Wherever a line in the records contains the word "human", return that line.

§ Data listing:
....................

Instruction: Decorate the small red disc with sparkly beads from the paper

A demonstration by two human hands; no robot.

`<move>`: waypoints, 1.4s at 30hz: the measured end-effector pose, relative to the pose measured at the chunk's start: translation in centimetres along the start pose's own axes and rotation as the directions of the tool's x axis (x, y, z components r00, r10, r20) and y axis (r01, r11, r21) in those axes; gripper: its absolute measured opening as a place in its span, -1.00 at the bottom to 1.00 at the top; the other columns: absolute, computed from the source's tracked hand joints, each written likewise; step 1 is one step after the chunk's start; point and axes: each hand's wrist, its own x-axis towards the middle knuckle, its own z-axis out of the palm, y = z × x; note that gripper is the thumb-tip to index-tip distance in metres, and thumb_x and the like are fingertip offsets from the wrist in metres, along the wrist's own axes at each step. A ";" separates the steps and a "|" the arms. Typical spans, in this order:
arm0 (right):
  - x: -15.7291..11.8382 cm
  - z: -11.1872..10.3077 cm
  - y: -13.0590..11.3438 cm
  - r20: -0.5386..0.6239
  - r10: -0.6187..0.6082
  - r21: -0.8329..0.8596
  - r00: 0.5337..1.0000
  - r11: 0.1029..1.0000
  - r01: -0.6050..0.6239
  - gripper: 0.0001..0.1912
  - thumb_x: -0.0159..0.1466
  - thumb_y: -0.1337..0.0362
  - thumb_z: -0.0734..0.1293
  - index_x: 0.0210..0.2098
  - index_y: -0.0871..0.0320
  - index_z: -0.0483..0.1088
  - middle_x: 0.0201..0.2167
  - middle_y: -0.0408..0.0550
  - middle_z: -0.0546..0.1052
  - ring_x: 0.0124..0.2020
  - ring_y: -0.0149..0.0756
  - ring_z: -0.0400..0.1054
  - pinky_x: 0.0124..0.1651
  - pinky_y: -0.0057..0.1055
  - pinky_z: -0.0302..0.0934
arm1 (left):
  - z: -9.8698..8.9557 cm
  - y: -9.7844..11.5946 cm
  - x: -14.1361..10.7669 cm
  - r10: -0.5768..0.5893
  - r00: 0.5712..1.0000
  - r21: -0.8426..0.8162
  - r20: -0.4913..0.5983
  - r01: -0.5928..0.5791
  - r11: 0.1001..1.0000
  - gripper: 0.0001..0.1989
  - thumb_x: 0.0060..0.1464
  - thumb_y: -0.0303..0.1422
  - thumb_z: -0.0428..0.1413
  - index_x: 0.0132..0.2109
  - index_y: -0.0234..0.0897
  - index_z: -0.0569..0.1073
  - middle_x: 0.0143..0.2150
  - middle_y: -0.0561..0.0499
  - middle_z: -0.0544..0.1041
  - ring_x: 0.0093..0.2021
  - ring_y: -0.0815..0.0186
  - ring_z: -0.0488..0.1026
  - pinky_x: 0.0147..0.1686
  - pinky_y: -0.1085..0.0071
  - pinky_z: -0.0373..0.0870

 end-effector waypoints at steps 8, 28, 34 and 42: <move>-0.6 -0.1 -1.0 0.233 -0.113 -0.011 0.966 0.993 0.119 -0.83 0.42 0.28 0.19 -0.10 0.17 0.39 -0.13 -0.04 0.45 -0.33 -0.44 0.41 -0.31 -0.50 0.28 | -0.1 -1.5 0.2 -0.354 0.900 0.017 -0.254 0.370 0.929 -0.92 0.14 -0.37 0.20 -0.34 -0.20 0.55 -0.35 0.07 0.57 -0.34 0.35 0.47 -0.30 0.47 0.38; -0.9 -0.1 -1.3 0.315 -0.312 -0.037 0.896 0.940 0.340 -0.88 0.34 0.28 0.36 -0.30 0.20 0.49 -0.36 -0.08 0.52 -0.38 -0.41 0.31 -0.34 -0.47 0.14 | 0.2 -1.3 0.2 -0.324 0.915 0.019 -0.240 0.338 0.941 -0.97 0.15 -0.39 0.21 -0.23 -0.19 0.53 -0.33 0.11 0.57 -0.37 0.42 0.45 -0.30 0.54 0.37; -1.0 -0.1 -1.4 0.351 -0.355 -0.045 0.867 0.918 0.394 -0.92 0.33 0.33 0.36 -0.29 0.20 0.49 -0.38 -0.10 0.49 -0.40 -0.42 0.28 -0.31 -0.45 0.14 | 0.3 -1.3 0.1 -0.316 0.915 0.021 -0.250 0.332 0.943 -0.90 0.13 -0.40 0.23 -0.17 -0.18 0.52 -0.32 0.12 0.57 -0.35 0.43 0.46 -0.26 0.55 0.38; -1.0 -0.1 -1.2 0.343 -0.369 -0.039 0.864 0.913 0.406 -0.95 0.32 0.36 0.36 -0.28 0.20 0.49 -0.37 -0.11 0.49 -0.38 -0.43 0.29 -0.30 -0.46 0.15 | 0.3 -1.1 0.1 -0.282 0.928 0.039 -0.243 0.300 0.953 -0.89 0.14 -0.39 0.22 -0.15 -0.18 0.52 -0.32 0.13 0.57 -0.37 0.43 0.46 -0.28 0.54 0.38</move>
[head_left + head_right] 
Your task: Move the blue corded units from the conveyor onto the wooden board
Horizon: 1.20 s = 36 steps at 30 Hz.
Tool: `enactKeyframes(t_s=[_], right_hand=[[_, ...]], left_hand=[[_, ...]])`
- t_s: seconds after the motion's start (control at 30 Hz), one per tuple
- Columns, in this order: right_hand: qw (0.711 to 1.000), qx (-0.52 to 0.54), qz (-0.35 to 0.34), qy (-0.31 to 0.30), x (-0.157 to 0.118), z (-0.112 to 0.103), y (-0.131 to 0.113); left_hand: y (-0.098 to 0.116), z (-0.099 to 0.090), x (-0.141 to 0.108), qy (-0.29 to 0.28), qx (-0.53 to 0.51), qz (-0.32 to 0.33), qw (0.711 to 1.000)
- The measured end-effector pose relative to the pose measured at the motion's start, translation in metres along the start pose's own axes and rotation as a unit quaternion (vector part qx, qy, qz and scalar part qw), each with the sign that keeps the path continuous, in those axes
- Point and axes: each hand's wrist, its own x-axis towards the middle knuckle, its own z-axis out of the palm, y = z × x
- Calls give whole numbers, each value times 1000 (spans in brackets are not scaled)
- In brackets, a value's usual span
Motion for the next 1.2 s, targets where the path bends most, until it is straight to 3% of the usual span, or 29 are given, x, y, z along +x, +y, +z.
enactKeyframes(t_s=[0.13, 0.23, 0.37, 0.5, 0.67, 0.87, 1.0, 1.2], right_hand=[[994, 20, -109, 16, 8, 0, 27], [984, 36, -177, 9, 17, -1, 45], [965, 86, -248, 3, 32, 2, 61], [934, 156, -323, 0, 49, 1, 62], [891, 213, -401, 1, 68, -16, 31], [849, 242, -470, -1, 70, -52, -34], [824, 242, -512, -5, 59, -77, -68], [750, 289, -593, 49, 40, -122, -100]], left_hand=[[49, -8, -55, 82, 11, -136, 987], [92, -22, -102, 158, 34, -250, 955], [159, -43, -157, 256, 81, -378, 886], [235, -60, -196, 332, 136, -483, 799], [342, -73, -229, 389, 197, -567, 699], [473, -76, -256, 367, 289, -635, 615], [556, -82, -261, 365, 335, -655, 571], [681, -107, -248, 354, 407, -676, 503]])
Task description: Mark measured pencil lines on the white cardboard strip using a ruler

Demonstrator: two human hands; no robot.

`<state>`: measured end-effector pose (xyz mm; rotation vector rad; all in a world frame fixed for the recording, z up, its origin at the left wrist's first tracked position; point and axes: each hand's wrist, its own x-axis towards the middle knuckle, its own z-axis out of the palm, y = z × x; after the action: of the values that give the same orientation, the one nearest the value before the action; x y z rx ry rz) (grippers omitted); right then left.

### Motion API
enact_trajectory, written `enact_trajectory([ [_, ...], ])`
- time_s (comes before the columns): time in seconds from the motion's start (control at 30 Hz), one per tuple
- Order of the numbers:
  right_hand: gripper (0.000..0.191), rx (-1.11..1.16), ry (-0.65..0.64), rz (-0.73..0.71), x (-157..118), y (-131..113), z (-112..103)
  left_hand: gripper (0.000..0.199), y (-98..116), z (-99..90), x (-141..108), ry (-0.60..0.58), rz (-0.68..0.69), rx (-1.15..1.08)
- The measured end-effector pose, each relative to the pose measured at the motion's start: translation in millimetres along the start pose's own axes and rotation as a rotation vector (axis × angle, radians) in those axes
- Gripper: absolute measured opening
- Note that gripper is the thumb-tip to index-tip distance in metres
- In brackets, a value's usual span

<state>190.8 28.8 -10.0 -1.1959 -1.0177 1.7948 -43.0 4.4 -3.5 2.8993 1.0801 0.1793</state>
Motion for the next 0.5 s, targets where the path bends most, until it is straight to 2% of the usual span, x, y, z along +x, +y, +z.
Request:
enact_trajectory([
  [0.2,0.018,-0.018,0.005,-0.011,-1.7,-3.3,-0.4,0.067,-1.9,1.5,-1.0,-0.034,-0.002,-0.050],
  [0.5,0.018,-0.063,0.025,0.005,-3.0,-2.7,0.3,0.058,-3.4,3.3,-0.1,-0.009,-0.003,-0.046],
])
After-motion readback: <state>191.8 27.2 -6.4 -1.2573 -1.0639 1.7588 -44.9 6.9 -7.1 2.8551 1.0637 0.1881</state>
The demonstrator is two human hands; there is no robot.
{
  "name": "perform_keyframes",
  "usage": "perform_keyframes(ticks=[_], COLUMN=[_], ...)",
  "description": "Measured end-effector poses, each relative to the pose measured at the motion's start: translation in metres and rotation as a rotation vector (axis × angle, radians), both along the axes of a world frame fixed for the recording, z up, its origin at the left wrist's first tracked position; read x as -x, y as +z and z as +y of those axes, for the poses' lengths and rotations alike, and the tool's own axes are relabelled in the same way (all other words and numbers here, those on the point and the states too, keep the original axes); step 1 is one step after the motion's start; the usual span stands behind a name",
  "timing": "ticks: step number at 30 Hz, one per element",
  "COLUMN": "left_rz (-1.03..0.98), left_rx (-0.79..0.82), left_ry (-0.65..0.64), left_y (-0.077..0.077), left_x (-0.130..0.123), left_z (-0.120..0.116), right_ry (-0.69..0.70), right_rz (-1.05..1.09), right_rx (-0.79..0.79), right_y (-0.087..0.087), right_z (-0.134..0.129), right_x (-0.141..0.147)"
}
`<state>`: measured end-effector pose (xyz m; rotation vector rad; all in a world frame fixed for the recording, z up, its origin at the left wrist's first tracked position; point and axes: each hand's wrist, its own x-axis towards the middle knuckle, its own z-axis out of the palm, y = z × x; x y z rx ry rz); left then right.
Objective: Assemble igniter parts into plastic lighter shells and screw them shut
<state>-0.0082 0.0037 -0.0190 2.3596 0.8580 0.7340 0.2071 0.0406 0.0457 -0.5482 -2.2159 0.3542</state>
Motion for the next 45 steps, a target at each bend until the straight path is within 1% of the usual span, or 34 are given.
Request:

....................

§ Response:
A demonstration by two human hands; no robot.
Demonstrator: two human hands; no robot.
The demonstrator is two human hands; there is no robot.

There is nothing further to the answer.